WHAT THE TASK ASKS |
Can you find the lines of the listing that include "camera" and copy every one?

ENTRIES SUPPLIED |

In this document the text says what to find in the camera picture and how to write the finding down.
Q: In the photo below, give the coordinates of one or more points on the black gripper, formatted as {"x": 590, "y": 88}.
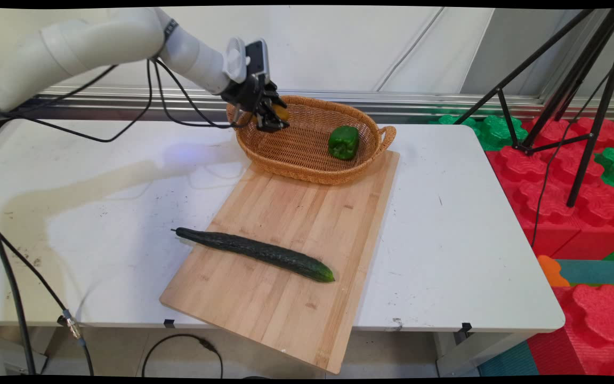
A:
{"x": 247, "y": 92}

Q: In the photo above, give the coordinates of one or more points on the small yellow vegetable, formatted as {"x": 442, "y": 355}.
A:
{"x": 281, "y": 113}

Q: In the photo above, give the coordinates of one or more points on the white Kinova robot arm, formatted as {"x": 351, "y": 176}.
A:
{"x": 99, "y": 45}

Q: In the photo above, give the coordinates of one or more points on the woven wicker basket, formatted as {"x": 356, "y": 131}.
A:
{"x": 307, "y": 144}

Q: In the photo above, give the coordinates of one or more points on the green bell pepper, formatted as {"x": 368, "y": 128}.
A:
{"x": 344, "y": 142}

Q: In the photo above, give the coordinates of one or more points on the wooden cutting board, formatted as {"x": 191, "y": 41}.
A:
{"x": 291, "y": 250}

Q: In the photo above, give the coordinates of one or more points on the long dark green cucumber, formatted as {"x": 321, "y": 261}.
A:
{"x": 256, "y": 252}

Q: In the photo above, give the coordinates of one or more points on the small black table clip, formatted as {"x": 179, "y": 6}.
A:
{"x": 169, "y": 323}
{"x": 466, "y": 327}

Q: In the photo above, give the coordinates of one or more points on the large red foam block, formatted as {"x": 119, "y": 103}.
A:
{"x": 552, "y": 192}

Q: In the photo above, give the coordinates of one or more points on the black tripod stand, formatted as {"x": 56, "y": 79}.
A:
{"x": 573, "y": 80}

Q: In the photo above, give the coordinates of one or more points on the white table leg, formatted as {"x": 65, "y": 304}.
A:
{"x": 472, "y": 352}

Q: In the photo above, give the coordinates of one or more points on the orange foam block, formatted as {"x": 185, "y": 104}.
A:
{"x": 551, "y": 271}

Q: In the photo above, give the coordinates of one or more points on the teal foam block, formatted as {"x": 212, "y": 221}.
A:
{"x": 595, "y": 271}

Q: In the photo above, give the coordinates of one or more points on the red foam block with puzzle top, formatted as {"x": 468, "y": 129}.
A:
{"x": 589, "y": 330}

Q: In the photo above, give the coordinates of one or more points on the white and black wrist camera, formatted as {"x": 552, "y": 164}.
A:
{"x": 247, "y": 57}

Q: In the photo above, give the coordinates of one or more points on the aluminium window rail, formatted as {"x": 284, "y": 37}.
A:
{"x": 339, "y": 101}

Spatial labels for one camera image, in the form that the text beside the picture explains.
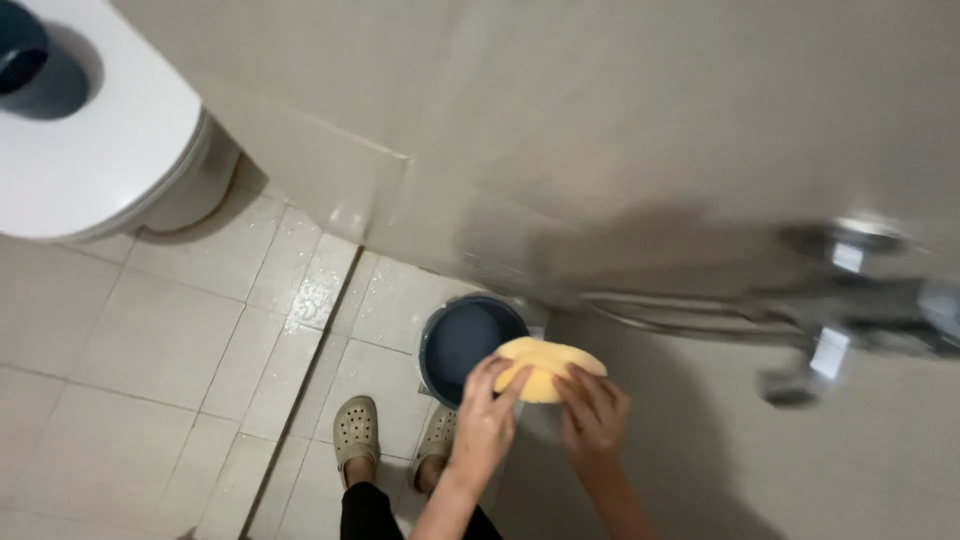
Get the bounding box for person's left hand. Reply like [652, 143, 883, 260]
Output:
[448, 354, 534, 490]

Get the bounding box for person's right hand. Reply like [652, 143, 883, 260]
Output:
[552, 363, 633, 478]

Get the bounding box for yellow sponge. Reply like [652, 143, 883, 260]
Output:
[492, 336, 609, 405]

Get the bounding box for beige perforated clog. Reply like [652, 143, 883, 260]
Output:
[333, 395, 382, 490]
[407, 405, 459, 495]

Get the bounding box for dark blue plastic bucket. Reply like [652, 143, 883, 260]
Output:
[417, 294, 531, 411]

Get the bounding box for person's black trousers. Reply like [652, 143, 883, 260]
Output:
[339, 481, 505, 540]

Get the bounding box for chrome shower mixer tap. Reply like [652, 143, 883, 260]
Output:
[756, 216, 960, 411]

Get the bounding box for white toilet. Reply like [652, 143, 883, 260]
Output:
[0, 0, 243, 243]

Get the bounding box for dark blue plastic scoop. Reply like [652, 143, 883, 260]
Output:
[0, 0, 51, 96]

YOUR SOLUTION |
In this document the text says what to find in the camera picture and how to write the finding down.
Q: In the photo above, give the coordinates of one or more points on the white and black wrist camera, formatted as {"x": 552, "y": 164}.
Spatial labels for one camera image, in the form that the text beside the picture explains.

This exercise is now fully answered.